In First, Break All the Rules: What the World’s Greatest Managers Do Differently Curt Coffman and Marcus Buckingham lay out the results of years worth of research that Gallup did in the ’90s about managers. I want to share it because it is brilliant. But before I do, I want to mention that they go to great length to explain that management and leadership are NOT THE SAME. So, leaders, read carefully . . .
These are the twelve questions that employees ask themselves to gauge how much they love their jobs and their managers.
- Do I know what is expected from me at work?
- Do I have the materials and equipment to do my job right?
- At work, do I have the opportunity to do what I do best every day?
- In the last seven days, have I received recognition or praise for doing good work?
- Does my supervisor, or someone at work, seem to care about me as a person?
- Is there someone at work who encourages my development?
- At work, do my opinions seem to count?
- Does the mission/purpose of my company make me feel that my job is important?
- Are my coworkers committed to doing quality work?
- Do I have a best friend at work?
- In the last six months, has someone at work talked to me about my progress?

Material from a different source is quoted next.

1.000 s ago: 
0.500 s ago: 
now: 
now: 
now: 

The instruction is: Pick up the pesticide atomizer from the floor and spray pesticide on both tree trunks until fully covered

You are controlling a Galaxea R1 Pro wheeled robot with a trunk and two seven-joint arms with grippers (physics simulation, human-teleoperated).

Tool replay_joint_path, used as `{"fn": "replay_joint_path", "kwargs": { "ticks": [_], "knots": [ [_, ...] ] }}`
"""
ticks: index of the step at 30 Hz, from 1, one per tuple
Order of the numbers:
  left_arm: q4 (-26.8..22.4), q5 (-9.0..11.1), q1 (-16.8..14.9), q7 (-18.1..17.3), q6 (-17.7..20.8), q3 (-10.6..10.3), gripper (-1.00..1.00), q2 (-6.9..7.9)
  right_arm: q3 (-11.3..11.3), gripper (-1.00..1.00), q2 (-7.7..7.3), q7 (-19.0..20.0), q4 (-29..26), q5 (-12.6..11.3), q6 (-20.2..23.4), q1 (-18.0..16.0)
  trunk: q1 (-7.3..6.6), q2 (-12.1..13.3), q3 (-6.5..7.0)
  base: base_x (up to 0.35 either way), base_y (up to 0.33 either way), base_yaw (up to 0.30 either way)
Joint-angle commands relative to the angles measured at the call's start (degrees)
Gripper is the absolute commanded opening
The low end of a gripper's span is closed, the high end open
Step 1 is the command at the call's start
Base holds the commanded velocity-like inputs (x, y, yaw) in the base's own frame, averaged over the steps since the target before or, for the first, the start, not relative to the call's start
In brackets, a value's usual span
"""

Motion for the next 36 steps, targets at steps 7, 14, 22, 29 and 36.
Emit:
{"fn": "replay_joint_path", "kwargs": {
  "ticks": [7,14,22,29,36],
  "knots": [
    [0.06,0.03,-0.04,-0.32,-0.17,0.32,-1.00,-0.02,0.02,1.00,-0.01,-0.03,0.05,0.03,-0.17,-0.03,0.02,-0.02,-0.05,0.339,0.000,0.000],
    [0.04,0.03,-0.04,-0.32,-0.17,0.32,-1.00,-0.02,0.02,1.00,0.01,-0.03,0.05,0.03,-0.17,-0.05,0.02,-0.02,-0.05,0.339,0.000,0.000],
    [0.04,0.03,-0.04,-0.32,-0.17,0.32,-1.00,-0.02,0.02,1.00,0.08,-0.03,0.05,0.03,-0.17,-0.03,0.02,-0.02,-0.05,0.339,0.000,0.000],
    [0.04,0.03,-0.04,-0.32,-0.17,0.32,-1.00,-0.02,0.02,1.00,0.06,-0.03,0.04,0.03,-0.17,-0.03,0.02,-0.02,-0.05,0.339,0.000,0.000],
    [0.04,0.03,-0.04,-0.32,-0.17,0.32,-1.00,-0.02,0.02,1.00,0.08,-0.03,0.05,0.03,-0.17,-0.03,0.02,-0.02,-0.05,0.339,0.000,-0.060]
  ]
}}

- Have I had opportunities at work in the last year to learn and grow?
What if you created the systems in your business that addressed these questions specifically? Do you think you could create a company where your employees would love and care for your business as much as you do? I think so.
Here are the 7 Rules of Alignment that I wrote about in The Key to the Golden Handcuffs. These questions provide clarity about any job or task. They will also help to set the stage for success.

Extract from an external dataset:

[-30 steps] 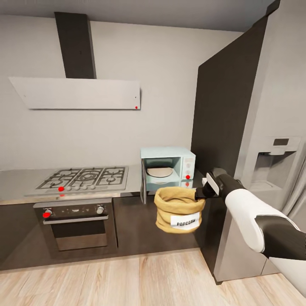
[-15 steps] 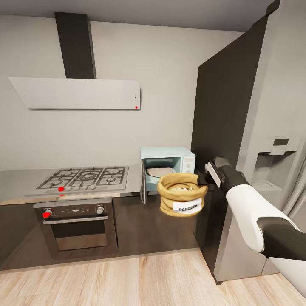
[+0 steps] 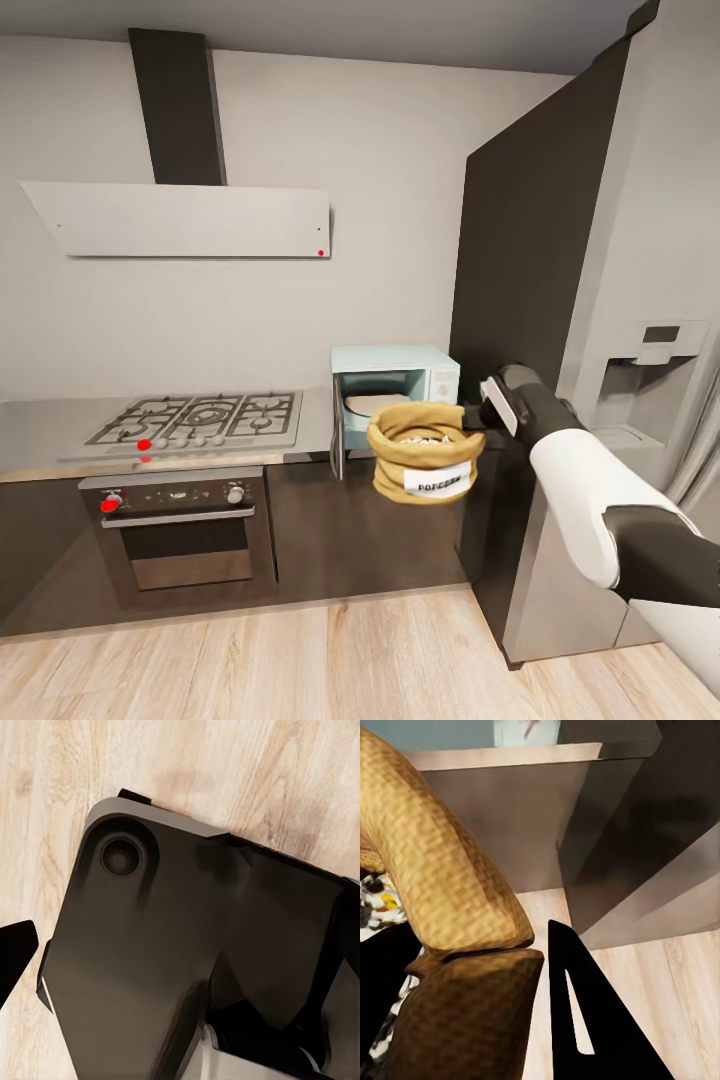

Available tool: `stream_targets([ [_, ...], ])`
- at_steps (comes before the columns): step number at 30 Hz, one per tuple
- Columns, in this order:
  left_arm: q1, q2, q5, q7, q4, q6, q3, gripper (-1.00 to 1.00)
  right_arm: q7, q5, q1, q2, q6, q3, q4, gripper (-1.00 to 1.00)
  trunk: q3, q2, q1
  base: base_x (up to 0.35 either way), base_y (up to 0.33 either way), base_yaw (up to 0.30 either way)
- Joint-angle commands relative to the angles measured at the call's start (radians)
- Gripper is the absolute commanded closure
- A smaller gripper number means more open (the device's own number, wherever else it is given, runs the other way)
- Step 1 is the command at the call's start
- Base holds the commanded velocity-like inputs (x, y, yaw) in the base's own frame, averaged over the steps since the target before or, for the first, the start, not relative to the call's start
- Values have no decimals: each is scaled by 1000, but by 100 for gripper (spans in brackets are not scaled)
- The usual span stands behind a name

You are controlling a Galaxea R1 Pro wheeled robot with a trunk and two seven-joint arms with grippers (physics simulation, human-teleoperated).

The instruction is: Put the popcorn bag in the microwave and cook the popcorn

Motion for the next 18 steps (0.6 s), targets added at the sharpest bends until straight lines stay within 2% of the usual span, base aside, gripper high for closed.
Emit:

- What is my job description?
- What are the boundaries of my job?
- What are my measurable results?
- How much authority do I have?
- What are the time constraints?
- Do I have the information, skills, and resources that I need?
- How do I get support?
Used together these questions in conversation allow people to be successful in your business. You are not trying to manage, motivate, and delegate. You are now beyond delegation and are leading a business that people take care of because they know they are valued as contributing partners.
I’ll end with the Gallup HaiKu:
What great managers know:
People don’t change that much.
Don’t waste your time trying to put in what was left out.
Try to draw out what was left in.
That is hard enough.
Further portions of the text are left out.